What you will do: Although the data below contains pictures, output only the lines between those holding "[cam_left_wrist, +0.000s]" and "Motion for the", inclusive, exactly and without those pictures.

Collected material:
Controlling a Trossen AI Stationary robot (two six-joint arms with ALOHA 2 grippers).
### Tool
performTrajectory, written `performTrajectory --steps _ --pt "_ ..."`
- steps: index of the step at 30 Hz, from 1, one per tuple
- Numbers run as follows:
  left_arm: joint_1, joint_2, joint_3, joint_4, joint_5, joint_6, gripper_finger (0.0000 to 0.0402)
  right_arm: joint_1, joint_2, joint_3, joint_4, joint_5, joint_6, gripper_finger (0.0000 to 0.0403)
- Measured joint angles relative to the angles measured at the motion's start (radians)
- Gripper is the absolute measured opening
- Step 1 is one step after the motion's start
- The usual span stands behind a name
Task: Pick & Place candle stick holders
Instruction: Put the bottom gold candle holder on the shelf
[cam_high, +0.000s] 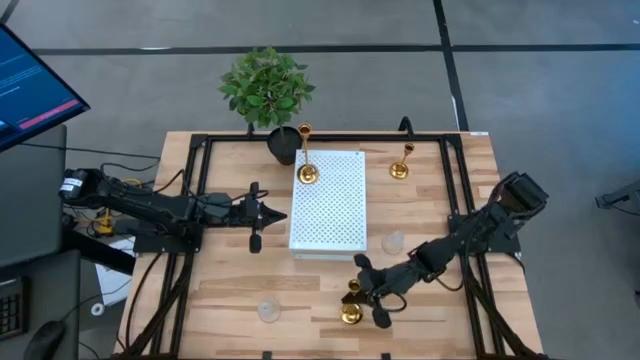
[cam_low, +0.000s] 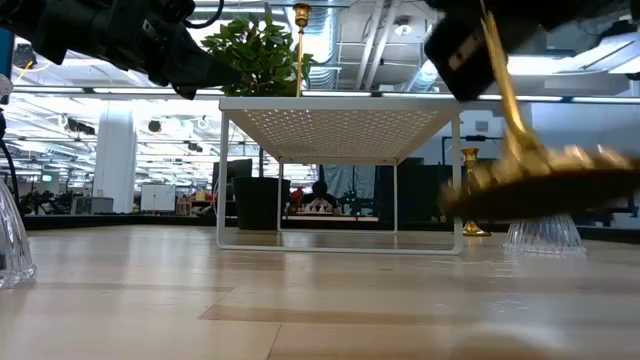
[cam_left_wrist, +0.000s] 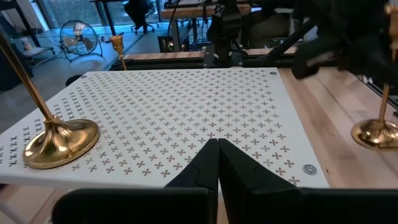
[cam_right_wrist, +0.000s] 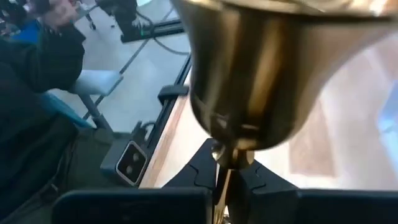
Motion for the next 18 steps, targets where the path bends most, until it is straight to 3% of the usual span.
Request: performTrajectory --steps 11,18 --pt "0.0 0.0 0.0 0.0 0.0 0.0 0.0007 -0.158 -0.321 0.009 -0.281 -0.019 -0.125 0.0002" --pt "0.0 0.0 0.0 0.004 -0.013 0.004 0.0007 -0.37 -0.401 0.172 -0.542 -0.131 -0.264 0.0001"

Problem solution:
[cam_left_wrist, +0.000s] 
[cam_right_wrist, +0.000s] 
Motion for the next 18 steps, targets where the path bends most, until it is straight to 3% of the usual span.

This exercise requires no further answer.